Il 19 luglio del 1992 si verificò quella che ormai è conosciuta da tutti come le Strage di Via D’Amelio, ecco la ricostruzione dell’attentato che portò alla morte del magistrato Paolo Borsellino e della sua scorta.
L'attentato arrivò cinquantasette giorni dopo quello di Capaci. In quel caso persero la vita il suo collega e amico Giovanni Falcone, la moglie e agli agenti della scorta con lui in quel momento.
Improvvisamente, alle 16.58 e venti secondi, una Fiat 126 rubata con 90 chili di tritolo e telecomandata a distanza esplose all’altezza del civico 21 di via D’Amelio a Palermo. Tutto accadde in pochissimi secondi sotto il palazzo, dove in quegli anni abitavano Maria Pia Lepanto e Rita Borsellino, rispettivamente madre e sorella di Paolo.
Il piano da parte degli attentatori venne studiato nei minimi dettagli. Alle 16.52, infatti, un mafioso appartenente ad una famiglia di San Lorenzo, Giovanni Battista Ferrante, avvertì gli attentatori di stare pronti poichè lungo la via, erano appena passate tre auto blindate. Esattamente pochi minuti dopo avvenne la tragica esplosione.
A perdere la vita fu proprio il magistrato antimafia e cinque membri della sua scorta: Emanuela Loi, Agostino Catalano, Vincenzo Li Muli, Walter Eddie Cosina e Claudio Traina.

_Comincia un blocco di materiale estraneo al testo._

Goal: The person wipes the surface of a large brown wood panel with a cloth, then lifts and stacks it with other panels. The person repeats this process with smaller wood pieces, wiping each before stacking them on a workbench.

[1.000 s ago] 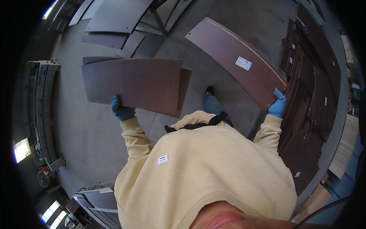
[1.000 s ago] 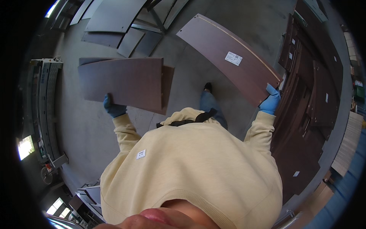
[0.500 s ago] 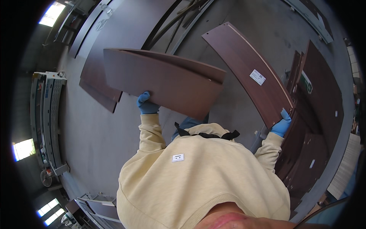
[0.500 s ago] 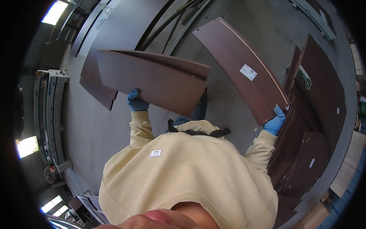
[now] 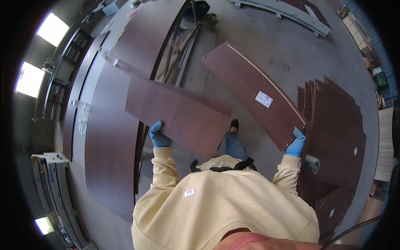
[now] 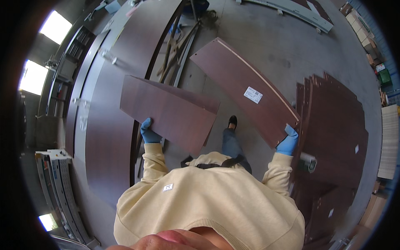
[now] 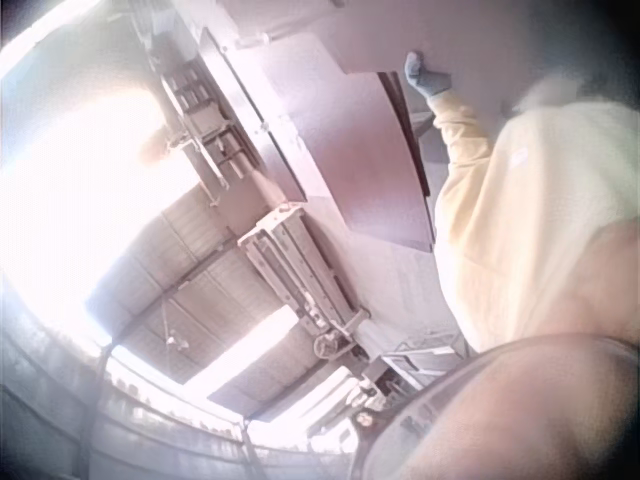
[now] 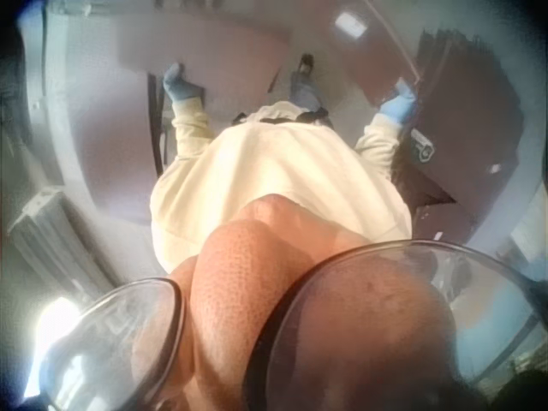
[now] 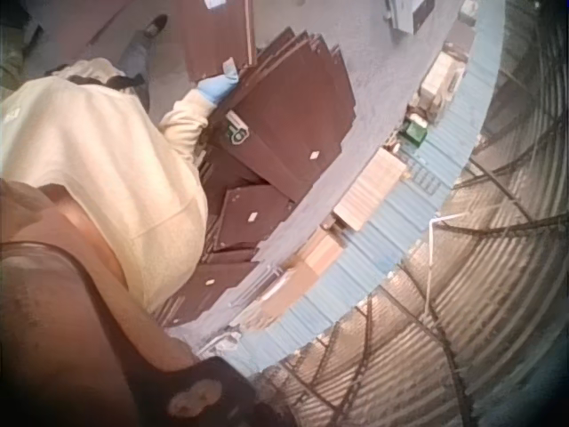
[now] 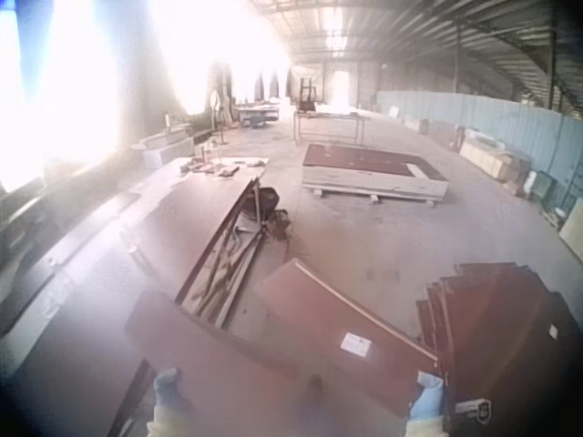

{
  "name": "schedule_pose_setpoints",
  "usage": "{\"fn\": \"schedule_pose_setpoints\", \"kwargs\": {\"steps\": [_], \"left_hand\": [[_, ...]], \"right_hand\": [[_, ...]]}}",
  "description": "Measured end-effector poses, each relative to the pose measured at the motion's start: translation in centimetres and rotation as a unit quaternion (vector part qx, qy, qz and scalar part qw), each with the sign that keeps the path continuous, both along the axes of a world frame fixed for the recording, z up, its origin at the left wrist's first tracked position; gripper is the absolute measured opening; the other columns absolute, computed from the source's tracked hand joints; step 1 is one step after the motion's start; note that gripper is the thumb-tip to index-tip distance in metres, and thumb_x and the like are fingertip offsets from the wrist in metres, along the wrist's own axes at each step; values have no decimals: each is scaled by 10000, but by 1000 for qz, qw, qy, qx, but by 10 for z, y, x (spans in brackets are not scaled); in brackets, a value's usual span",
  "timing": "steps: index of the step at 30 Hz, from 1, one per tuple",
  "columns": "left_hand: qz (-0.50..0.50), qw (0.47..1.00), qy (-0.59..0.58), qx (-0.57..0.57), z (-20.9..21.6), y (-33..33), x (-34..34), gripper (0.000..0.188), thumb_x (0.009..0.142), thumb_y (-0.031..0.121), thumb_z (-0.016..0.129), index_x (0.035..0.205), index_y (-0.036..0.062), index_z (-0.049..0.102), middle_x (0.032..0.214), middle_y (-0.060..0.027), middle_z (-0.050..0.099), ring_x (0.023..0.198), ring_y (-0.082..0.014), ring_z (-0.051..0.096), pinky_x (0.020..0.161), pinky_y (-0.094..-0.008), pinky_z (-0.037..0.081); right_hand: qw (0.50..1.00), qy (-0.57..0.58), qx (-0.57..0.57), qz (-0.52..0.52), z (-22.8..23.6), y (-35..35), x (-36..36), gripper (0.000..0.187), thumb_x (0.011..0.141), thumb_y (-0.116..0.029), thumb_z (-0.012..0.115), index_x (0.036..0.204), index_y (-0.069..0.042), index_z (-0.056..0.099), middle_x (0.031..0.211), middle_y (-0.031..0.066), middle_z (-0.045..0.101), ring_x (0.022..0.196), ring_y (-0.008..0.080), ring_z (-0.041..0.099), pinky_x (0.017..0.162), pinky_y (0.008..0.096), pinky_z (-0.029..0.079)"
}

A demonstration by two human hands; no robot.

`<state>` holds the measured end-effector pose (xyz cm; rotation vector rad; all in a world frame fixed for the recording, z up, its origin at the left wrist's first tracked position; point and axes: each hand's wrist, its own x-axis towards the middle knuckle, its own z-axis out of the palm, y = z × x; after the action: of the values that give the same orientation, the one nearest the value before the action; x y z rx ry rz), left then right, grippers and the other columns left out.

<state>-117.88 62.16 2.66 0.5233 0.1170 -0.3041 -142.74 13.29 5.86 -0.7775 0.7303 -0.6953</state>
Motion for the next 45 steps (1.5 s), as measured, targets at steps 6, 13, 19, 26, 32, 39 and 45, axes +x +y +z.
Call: {"fn": "schedule_pose_setpoints", "kwargs": {"steps": [6, 13, 19, 26, 32, 39, 45], "left_hand": [[23, 1000, -5, 18, 16, -111, 158, 666, 763, 60, 682, 1405, -11, 521, 1346, -185, 625, 1211, -396, 622, 1068, -531, 520], [19, 1000, 12, 10, 38, -222, 329, 643, 760, 73, 701, 1373, -29, 536, 1288, -201, 654, 1149, -406, 647, 1032, -540, 537], [21, 1000, 23, 0, 26, -291, 473, 600, 755, 72, 714, 1329, -27, 570, 1258, -200, 668, 1122, -408, 656, 1000, -553, 552], [-19, 998, 50, -42, 17, -331, 648, 541, 792, 109, 706, 1309, -9, 597, 1262, -189, 675, 1124, -398, 655, 1018, -540, 535], [-18, 994, 99, -34, 23, -343, 755, 424, 828, 168, 683, 1219, 4, 658, 1240, -174, 698, 1123, -367, 660, 1035, -516, 519], [42, 991, 99, -76, -13, -345, 860, 467, 818, 154, 672, 1262, 9, 649, 1291, -170, 683, 1162, -379, 647, 1056, -544, 503], [106, 987, 108, -52, -4, -344, 932, 382, 813, 128, 669, 1180, 23, 689, 1236, -145, 710, 1123, -351, 660, 1055, -511, 509]], "right_hand": [[999, -33, 33, 27, -33, -107, 184, 572, 807, -105, 720, 1349, 25, 594, 1250, 178, 679, 1100, 352, 681, 962, 465, 564], [981, -87, 90, 149, -15, -188, 435, 559, 841, -80, 680, 1377, 26, 565, 1266, 184, 667, 1121, 352, 673, 987, 463, 555], [970, -79, 92, 209, -13, -204, 620, 546, 861, -77, 662, 1387, 23, 555, 1284, 189, 662, 1120, 359, 681, 987, 468, 562], [952, -108, 96, 272, -7, -227, 803, 513, 859, -79, 662, 1355, 26, 580, 1253, 185, 680, 1098, 349, 692, 980, 450, 571], [938, -94, 140, 303, -21, -239, 934, 476, 849, -56, 660, 1317, 18, 613, 1210, 172, 699, 1058, 331, 709, 950, 434, 588], [914, -72, 140, 375, -47, -237, 1087, 488, 818, -8, 647, 1305, 11, 626, 1191, 155, 711, 1024, 299, 721, 923, 397, 605], [855, -48, 139, 498, -68, -247, 1217, 543, 767, 48, 634, 1306, -6, 635, 1203, 116, 721, 1082, 273, 706, 962, 374, 574]]}}
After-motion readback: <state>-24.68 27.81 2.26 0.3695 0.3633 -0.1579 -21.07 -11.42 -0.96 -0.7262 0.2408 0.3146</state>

L'unico sopravvissuto fu l'agente Antonino Vullo, primo testimone a raccontare la vicenda. Più volte infatti spiegò che quel pomeriggio lui rimase alla guida mentre Borsellino e i suoi colleghi scesero dall'auto ed improvvisamente, fu l'inferno.
Dopo l'attentato a Giovanni Falcone, il magistrato palermitano sapeva bene di essere nel mirino di Cosa Nostra. Borsellino ripeteva spesso la frase "ora tocca a me", proprio perchè stava indagando sulla sua morte annotando tutto sulla sua agenda rossa, sparita dalla sua 24 ore pochi minuti dopo la strage.
Nonostante i sospetti su una probabile ritorsione mafiosa nei confronti del magistrato nessuno decise di intensificare le misure di sicurezza a sua tutela. Non venne mai realizzata neanche l'istituzione di una zona rimozione sotto casa della madre del magistrato.
La procura generale di Caltanissetta, grazie alle indagini svolte arrivò a pensare che tre appartenenti alla polizia di Stato potessero aver depistato l'inchiesta sulla strage di Via D'Amelio. Motivo per cui ancora oggi la strage di Via d'Amelio, viene considerata come "il più grande depistaggio della storia d'Italia".
Il sospetto ruota tutto intorno alla figura ambivalente del poliziotto Arnaldo La Barbera, capo della squadra mobile e poi questore di Palermo. Era lui infatti il capo dei tre imputati che insieme avrebbero indotto il falso pentito, Vincenzo Scarantino, piccolo delinquente della zona, a dare una ricostruzione dei preparativi della strage interamente falsa. Scarantino accusò altri mafiosi che però, con l'attentato di Via D'Amelio non c'entravano nulla.
Molti ancora oggi i misteri, le anomalie e i depistaggi da chiarire.
Ad esempio ancora, dopo tanti anni, non vi è certezza sulla scomparsa dell'agenda rossa che il giudice portava sempre con sé e che dal giorno della strage nessuno ha più visto. Stessa sorte per gli appunti sulla morte di Falcone a cui Borsellino stava lavorando negli ultimi giorni della sua vita. Tutte tracce importanti che sono state cancellate e perse per sempre.
I famigliari del magistrato e delle vittime della scorta, non hanno mai smesso di chiedere allo Stato di fare luce sulla vicenda.
Nel 2022 infatti il Gip, Graziella Luparello ha respinto la richiesta di archiviazione per l'indagine sui mandanti della strage. E in un documento ha elencato ben trentadue punti da cui ripartire per proseguire le indagini.
Dopo più di trent'anni dal depistaggio su Via d'Amelio, infatti tocca ancora alla procura di Caltanissetta a doversi occupare di fare chiarezza su quanto accaduto quel giorno.